Bir eğitime başlarken geçirilen ilk beş, on, on beş dakika veya bir saat ( eğitimin toplan süresine göre değişir.) bütün eğitimin ritmini değiştiriyor ise bu anlamsızlığa bir bakmak lazım. Eğitim veren veya kolaylaştırıcı ile eğitim alan, yani katılımcı arasında yaşam pozisyonuna karar verildiği andır bu süre. Benim dilime pelesenk ettiğim “duygu yüze tokattan önce vurur” işte burada devreye girer. Gerçekten o eğitime öğrenen ve kolaylaştırıcı olarak mı geldiğin, yoksa öğretmek, yol göstermek, tarif etmek ve yönetmek için mi orada olduğun, beden dili, ses tonu, kelimeler, yöntem ve sınıf düzeni ile kendini ortay koyar. Hangi yöntem teknik ve profesyonel araçları kullanırsan kullan içindeki ses, inandığın değer, kısaca gerçekten ne düşündüğüm tüm araçların içine sinecek ve katılımcıya asıl mesajı verecektir. Kullandığın “arkadaşlar birlikte öğrenmeye geldik” cümlesini, iç ses bastıracak ve içindeki ses tüm atmosfere hakim olacaktır.
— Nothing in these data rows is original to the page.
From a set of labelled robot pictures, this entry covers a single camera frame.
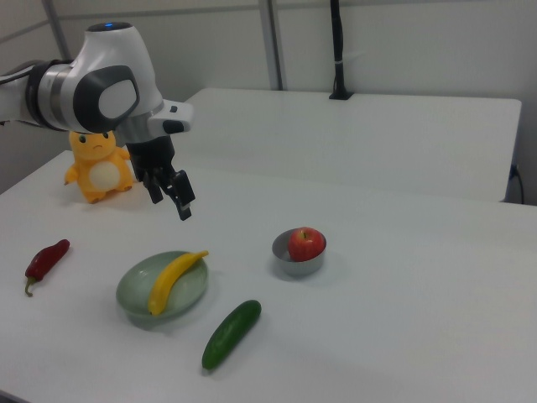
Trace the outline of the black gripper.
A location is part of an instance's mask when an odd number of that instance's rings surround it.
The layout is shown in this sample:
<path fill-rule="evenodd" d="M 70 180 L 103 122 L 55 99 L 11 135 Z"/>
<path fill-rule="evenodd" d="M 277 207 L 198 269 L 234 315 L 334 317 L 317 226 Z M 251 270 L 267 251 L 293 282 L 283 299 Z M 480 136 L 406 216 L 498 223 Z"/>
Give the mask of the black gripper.
<path fill-rule="evenodd" d="M 142 143 L 127 143 L 134 174 L 143 182 L 153 204 L 161 202 L 166 194 L 174 202 L 180 220 L 191 217 L 190 204 L 196 199 L 190 179 L 184 170 L 172 165 L 175 147 L 170 136 L 162 136 Z"/>

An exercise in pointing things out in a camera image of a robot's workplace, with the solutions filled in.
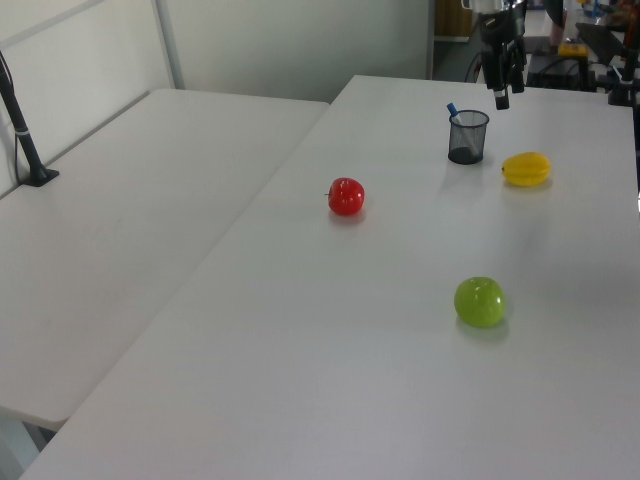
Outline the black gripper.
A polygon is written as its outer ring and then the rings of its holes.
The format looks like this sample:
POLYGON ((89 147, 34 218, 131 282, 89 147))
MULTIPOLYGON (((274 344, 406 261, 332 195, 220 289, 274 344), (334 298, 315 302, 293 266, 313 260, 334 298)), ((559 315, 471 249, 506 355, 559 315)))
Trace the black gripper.
POLYGON ((484 44, 482 50, 484 80, 487 89, 493 92, 497 110, 506 110, 510 106, 507 83, 514 94, 523 93, 525 90, 523 72, 526 53, 524 43, 517 42, 525 33, 525 17, 526 10, 522 8, 478 14, 480 38, 484 44), (507 83, 503 47, 509 49, 507 83))

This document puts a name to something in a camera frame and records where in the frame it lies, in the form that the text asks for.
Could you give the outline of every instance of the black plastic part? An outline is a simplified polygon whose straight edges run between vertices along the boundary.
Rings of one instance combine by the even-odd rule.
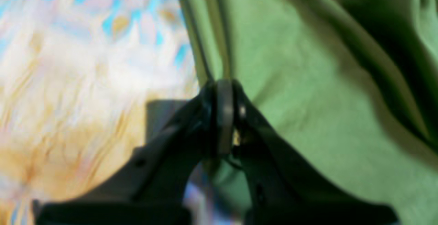
[[[182,206],[189,175],[202,159],[231,152],[252,197],[245,225],[398,223],[390,207],[363,202],[327,181],[275,133],[237,81],[219,84],[208,82],[102,185],[75,200],[36,206],[36,224],[191,224]],[[233,149],[230,128],[241,138]]]

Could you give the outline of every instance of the green fabric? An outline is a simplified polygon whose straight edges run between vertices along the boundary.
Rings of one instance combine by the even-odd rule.
[[[201,84],[237,78],[333,183],[392,205],[403,224],[438,224],[437,0],[181,3]],[[214,182],[244,211],[231,172]]]

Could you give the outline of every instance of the patterned fabric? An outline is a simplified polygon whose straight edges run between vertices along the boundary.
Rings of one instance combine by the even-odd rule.
[[[147,101],[197,92],[177,0],[0,0],[0,225],[105,180],[144,143]],[[223,224],[215,199],[198,168],[197,223]]]

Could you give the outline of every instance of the green sheet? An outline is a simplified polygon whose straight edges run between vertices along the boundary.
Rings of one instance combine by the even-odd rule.
[[[237,78],[324,176],[438,224],[437,0],[181,0],[200,84]],[[213,175],[240,212],[242,173]]]

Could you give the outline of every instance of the green cloth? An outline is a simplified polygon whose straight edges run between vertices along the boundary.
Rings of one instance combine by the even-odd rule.
[[[201,84],[238,79],[333,183],[405,225],[438,224],[437,0],[181,3]],[[214,183],[244,211],[232,172]]]

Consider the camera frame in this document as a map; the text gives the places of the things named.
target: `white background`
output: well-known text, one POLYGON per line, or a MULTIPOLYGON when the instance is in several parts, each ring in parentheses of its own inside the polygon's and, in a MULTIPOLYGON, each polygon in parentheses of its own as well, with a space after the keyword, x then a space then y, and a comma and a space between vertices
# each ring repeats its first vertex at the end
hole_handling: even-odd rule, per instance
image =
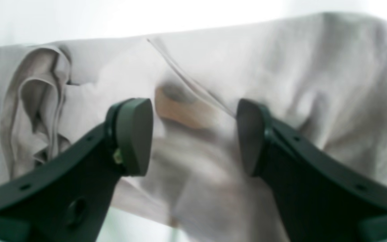
MULTIPOLYGON (((0 46, 232 26, 322 11, 387 19, 387 0, 0 0, 0 46)), ((186 242, 179 230, 110 209, 98 242, 186 242)))

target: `mounting hole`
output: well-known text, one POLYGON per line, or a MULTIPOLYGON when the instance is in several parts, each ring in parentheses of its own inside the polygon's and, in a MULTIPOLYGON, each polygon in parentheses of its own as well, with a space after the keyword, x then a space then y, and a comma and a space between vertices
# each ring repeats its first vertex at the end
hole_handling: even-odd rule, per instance
POLYGON ((79 198, 76 199, 74 202, 71 202, 66 214, 67 226, 74 228, 79 225, 83 221, 85 213, 86 200, 84 198, 79 198))
POLYGON ((364 186, 364 185, 361 185, 361 184, 356 184, 355 188, 358 189, 361 192, 366 192, 367 191, 367 187, 364 186))
POLYGON ((28 190, 31 187, 31 184, 25 184, 19 188, 20 191, 28 190))

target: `fabric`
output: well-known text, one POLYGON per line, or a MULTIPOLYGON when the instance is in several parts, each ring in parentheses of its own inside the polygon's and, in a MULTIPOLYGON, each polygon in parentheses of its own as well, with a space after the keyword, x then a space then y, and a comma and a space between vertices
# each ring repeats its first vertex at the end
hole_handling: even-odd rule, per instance
POLYGON ((2 47, 0 184, 131 97, 154 101, 152 157, 146 177, 121 179, 113 205, 180 225, 192 241, 288 240, 271 190, 242 169, 240 98, 387 185, 387 22, 343 13, 2 47))

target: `black plastic bracket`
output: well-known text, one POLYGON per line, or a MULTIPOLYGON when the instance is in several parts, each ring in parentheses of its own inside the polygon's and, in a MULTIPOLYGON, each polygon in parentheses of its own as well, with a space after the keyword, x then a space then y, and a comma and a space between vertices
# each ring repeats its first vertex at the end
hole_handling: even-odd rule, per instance
POLYGON ((0 186, 0 240, 95 241, 120 177, 146 174, 152 132, 149 99, 111 107, 57 158, 0 186))
POLYGON ((267 107, 242 99, 245 170, 273 190, 292 242, 387 242, 387 187, 333 160, 267 107))

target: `wrinkled fabric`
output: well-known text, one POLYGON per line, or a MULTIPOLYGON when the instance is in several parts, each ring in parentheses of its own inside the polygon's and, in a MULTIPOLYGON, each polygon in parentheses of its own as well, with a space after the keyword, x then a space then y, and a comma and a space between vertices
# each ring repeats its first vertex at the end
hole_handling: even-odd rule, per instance
POLYGON ((383 20, 325 13, 46 46, 0 48, 0 184, 49 162, 111 104, 146 97, 155 109, 149 172, 121 179, 112 205, 180 225, 192 241, 288 240, 270 188, 242 169, 240 98, 387 185, 383 20))

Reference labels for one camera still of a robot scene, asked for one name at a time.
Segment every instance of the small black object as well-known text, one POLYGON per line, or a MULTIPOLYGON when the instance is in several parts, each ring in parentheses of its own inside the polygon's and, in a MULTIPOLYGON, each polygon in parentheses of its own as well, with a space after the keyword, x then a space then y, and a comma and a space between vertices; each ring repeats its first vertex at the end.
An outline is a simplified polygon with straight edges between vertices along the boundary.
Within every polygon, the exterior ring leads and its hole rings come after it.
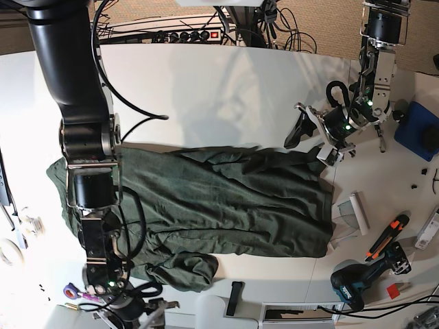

Bugünden öğrendiğim işte yine bu oldu. Ne zaman ki ben gerçekten merak ediyorum katılımcıyı, ne zaman ki gözlerinin içine bakıyorum ve ne zaman ki, kendime ( bilgime, potansiyelime, etkime, planıma) değil katılımcıya odaklanıyorum ve ona odaklanıyorum o zaman grup dinamiği de, keyifte, öğrenme ortamının etkinliği de o odanın içine davet ediliyor.
Ne kadar iyi dansçı olduğumuz değil, dansın ne kadar etkili ve verimli olduğu belirliyor süreci.
Görüntülenme Sayısı: hesaplanıyor...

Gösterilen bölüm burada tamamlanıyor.